1.  After pointing out that the Guideline range only increased from 57–71 months for one bank robbery to 78–97 months for three robberies, the sentencing court opined, “the guidelines, just in the way that they're created, don't really capture the repeated criminal conduct in the way that—that I think they ought to.” Yet, the Guidelines expressly aim to avoid a system in which each additional count proportionately increases the proper punishment. See U.S.S.G. ch. 1, pt. A, introductory cmt. § 4(e), p.s. (2010). The goal instead is to “produce declining marginal punishment,” id. § 3D1.4 cmt. background, by taking the most serious offense “as a starting point,” and then “provid[ing] incremental punishment for additional criminal conduct,” id. ch. 3, pt. D, introductory cmt. This results in a system in which “[t]he amount of the additional punishment declines as the number of additional offenses increases.” Id. (noting that this approach is intended to apply to “independent instances of assault or robbery”). Disagreeing with this policy, the sentencing court simply set the Guidelines aside.The other explanation given by the court for why the Guidelines failed to reflect the seriousness of Mr. Early's conduct “accurately” was because the four-level enhancement for use of a “dangerous weapon” during a robbery “understate[d]” the tremendous fear that Mr. Early had caused. But it is clear from the Guidelines' carefully calibrated “hierarchy of culpability for varying degrees of involvement,” United States v. Miller, 206 F.3d 1051, 1053 (11th Cir.2000), that the Guidelines intend to distinguish fake bombs from real bombs, reserving harsher punishment for the latter. Compare U.S.S.G. § 2B3.1(b)(2)(D) (four-level enhancement for using a fake bomb) with id. § 2B3.1(b)(2)(A)-(C) (enhancement of five to seven levels for using a real bomb). Thus, this was not a case where the Guidelines failed to take into account the special characteristics of Mr. Early's crime. Instead, the sentencing court simply did not agree with the Guidelines' calibrated distinction between real and fake bombs.
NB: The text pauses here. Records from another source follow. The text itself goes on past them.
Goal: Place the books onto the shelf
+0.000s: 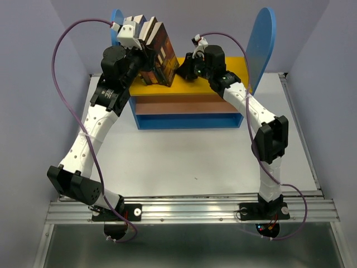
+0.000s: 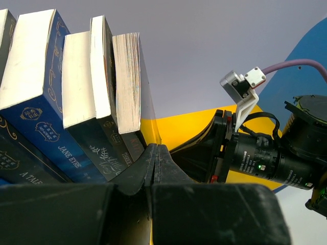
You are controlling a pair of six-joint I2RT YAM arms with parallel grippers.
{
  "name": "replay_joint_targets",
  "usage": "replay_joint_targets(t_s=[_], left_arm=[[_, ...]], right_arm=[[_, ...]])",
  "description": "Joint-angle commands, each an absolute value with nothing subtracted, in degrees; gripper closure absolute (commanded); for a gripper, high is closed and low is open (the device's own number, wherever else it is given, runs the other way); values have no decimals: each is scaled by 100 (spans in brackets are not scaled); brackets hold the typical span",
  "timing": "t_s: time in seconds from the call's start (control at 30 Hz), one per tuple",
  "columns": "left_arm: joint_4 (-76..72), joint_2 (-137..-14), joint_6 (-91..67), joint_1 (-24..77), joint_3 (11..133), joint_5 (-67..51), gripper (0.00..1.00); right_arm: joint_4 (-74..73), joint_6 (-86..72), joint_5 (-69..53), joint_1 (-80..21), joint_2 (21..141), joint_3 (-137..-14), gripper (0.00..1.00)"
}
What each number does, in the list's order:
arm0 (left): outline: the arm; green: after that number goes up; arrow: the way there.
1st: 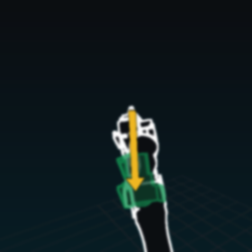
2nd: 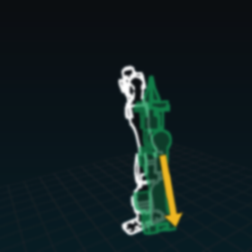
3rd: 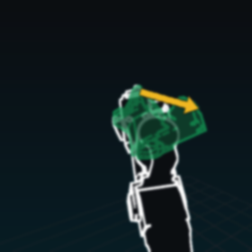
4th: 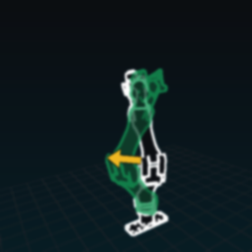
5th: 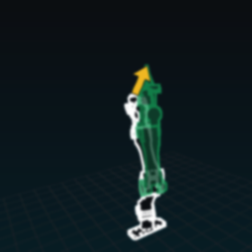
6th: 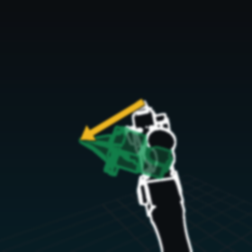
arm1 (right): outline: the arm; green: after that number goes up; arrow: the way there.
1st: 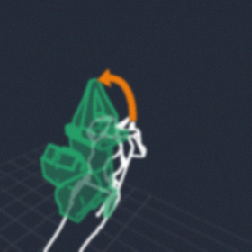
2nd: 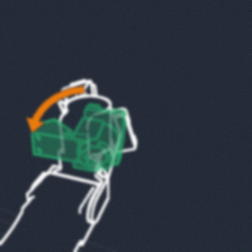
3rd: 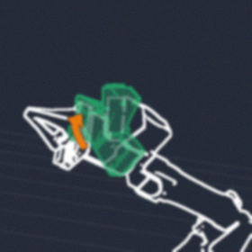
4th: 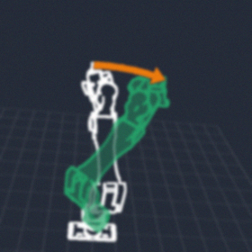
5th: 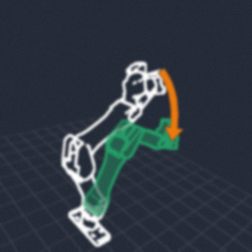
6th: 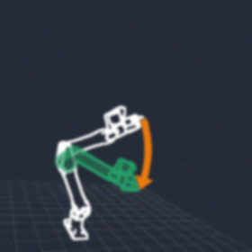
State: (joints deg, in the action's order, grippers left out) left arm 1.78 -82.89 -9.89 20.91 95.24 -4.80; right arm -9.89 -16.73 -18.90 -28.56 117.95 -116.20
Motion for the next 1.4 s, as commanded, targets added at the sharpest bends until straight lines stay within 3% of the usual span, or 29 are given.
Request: replay_joint_targets(t_s=[0.0,0.43,0.63,1.03,1.07,1.27,1.37], left_arm=[[-158,-8358,-852,1899,9712,-474,95],[-448,-8271,-958,1731,9546,-843,95],[-615,-7796,-949,1731,9089,-905,88],[-659,-7286,-967,1740,8772,-1292,55],[-659,-7217,-958,1740,8754,-1301,46],[-650,-6935,-993,1740,8605,-1187,26],[-650,-6742,-993,1740,8473,-1011,9]], right_arm=[[-1195,-1714,-2038,-3006,12181,-11751,82],[-1239,-1705,-1767,-3006,12138,-11839,79],[-1231,-1793,-1144,-3006,11822,-11637,76],[-1151,-1881,-923,-3006,11470,-11470,71],[-1143,-1890,-914,-3006,11444,-11452,69],[-1038,-1942,-554,-3006,11224,-11294,57],[-880,-1969,-291,-3006,11048,-11145,55]])
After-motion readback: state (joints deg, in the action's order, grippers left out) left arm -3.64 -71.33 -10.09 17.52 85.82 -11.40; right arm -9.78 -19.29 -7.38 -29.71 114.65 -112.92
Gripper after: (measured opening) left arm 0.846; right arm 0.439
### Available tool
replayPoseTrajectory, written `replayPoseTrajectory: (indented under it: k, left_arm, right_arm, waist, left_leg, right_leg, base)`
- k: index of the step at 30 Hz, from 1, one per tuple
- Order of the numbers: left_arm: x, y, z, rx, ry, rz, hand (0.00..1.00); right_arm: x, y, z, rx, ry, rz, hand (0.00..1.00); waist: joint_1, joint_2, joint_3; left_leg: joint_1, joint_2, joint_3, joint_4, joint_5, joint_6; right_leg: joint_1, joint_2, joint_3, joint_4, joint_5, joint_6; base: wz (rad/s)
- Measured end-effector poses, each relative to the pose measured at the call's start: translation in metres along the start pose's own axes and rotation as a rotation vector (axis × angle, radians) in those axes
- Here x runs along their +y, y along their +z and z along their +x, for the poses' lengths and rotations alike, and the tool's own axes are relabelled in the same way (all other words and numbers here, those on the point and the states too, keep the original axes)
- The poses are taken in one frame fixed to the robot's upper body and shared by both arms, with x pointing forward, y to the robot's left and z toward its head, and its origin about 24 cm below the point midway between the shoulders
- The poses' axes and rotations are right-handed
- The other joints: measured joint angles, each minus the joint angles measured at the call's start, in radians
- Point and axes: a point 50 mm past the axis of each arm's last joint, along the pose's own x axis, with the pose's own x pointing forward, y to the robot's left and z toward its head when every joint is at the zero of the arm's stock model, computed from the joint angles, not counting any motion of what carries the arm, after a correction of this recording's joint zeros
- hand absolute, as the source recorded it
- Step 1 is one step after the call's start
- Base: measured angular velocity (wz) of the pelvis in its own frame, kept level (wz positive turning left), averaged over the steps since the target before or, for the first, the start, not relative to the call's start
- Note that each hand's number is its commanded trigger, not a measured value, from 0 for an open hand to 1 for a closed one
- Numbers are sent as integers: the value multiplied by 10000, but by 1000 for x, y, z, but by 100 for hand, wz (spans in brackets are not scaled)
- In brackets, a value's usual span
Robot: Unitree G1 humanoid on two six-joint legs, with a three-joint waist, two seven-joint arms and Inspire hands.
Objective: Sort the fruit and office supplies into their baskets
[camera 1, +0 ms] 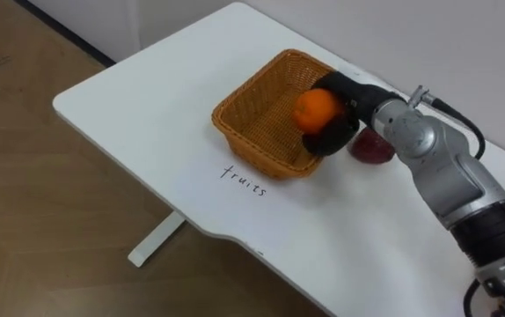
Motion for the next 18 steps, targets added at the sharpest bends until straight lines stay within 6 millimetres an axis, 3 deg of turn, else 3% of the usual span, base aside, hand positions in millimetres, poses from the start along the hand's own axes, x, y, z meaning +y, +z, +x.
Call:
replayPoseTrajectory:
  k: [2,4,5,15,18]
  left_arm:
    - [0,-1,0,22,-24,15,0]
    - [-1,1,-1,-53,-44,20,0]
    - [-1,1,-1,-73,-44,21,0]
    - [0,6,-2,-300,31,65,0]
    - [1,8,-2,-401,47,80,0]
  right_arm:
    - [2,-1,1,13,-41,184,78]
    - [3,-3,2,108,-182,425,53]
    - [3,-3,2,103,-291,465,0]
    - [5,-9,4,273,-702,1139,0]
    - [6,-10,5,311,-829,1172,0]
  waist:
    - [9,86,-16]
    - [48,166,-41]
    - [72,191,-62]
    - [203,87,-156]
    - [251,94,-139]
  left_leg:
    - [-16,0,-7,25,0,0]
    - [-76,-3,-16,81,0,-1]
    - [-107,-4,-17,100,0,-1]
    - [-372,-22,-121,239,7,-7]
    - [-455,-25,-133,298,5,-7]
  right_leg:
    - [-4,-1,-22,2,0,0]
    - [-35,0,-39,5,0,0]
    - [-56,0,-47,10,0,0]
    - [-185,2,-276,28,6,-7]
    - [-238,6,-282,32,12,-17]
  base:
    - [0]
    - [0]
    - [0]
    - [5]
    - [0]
2.  In refusing a Guideline sentence, the court emphasized that Mr. Early had convictions which were “too old” to figure into his Guideline calculation. But this is not a reason to disregard the Guidelines, which speak directly to this issue. If an upward departure is warranted because the defendant's criminal history is not adequately captured, the Guidelines advise to apply the criminal history category that “most closely resembles” the defendant's. U.S.S.G. § 4A1.3(a)(4)(A). Where an upward departure from the highest criminal history category is warranted, “the court should structure the departure by moving incrementally down the sentencing table to the next higher offense level in Criminal History Category VI until it finds a guideline range appropriate to the case.” Id. § 4A1.3(a)(4)(B). By giving Mr. Early a sentence that was five years longer than even the highest Guideline sentence for which Mr. Early would have been eligible had he been assigned the maximum criminal history category (VI), the court appears to have rejected this framework.
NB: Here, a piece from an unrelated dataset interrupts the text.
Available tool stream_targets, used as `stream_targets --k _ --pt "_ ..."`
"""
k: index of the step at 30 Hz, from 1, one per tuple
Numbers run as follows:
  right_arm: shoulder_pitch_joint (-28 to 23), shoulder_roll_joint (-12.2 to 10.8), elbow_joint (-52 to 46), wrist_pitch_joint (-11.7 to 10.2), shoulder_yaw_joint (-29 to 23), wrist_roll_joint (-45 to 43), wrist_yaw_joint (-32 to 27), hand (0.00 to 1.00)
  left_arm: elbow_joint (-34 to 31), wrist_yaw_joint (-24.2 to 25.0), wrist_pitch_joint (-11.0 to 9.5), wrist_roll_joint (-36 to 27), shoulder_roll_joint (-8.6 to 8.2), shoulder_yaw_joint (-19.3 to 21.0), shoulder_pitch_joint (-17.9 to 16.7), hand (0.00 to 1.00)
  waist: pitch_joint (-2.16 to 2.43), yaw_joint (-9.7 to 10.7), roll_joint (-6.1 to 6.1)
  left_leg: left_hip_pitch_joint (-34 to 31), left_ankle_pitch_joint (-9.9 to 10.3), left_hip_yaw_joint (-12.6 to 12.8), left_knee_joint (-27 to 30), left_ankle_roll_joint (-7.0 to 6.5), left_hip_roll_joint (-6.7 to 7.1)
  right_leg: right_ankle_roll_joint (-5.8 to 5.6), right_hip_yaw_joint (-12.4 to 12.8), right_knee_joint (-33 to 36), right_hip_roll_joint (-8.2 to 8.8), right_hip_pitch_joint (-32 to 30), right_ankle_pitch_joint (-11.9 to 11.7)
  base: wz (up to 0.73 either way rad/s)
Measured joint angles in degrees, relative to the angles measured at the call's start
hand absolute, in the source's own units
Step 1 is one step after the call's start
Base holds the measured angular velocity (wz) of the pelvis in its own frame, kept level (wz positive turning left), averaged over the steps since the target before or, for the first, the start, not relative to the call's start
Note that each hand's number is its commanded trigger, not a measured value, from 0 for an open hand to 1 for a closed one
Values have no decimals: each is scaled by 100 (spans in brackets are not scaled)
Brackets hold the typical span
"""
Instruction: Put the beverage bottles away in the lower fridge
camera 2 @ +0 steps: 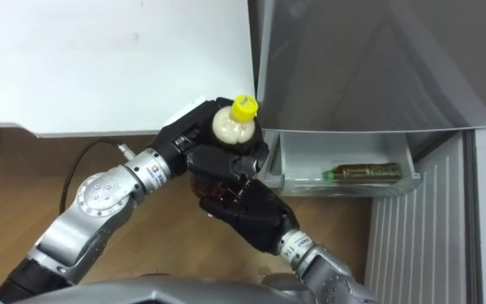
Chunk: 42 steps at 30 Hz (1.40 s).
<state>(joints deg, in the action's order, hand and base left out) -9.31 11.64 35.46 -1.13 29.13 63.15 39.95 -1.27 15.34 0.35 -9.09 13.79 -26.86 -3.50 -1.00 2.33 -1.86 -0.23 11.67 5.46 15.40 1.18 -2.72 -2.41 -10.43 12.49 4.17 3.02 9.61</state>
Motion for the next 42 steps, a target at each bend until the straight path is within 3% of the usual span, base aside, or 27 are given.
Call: stream_targets --k 14,30,34,42 --pt "1 59 1 9 -21 -246 47 0 0 -7 -1 -18 -3 3 0 100 -22 -83 29 -10 1 -7 -11 1 0 0 -2 -12 -3 -2 0 0" --pt "-5 119 6 504 -37 -538 150 0 127 235 16 -18 7 -161 -36 100 -27 -75 42 49 1 63 -68 0 -3 -1 82 4 -5 -20 1 -1" --pt "0 163 6 604 -34 -762 148 0 130 387 178 -17 16 -162 -50 100 -26 -74 42 55 1 63 -76 0 -2 -1 99 4 -6 -26 1 0" --pt "22 184 6 627 -33 -1257 77 0 267 590 231 -19 70 -257 -116 100 -5 -89 46 56 0 59 -80 0 -1 -1 97 5 -6 -23 1 0"
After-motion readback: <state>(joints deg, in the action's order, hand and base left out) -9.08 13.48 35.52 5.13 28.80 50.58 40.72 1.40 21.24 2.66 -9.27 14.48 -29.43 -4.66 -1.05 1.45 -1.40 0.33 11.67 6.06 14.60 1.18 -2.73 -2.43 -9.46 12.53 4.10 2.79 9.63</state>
3.  Mr. Early is neither a sophisticated terrorist nor a sex offender. He therefore does not fall into the category of criminals for whom we have rejected the assumption that “recidivism ordinarily decreases with age.” Jayyousi, 657 F.3d at 1117; see Irey, 612 F.3d at 1213–16. That is not to say that an upward variance was unreasonable given Mr. Early's criminal history. What I question was the reasonableness of adding nearly a decade of prison time to Mr. Early's sentence even though under the maximum Guidelines sentence he would not have left prison until his early 60s. We, as a Circuit, should not ignore § 3553(a)'s clear prohibition against imposing a sentence “greater than necessary[ ] to comply with the purposes set forth” in § 3553(a)(2). 18 U.S.C. § 3553(a).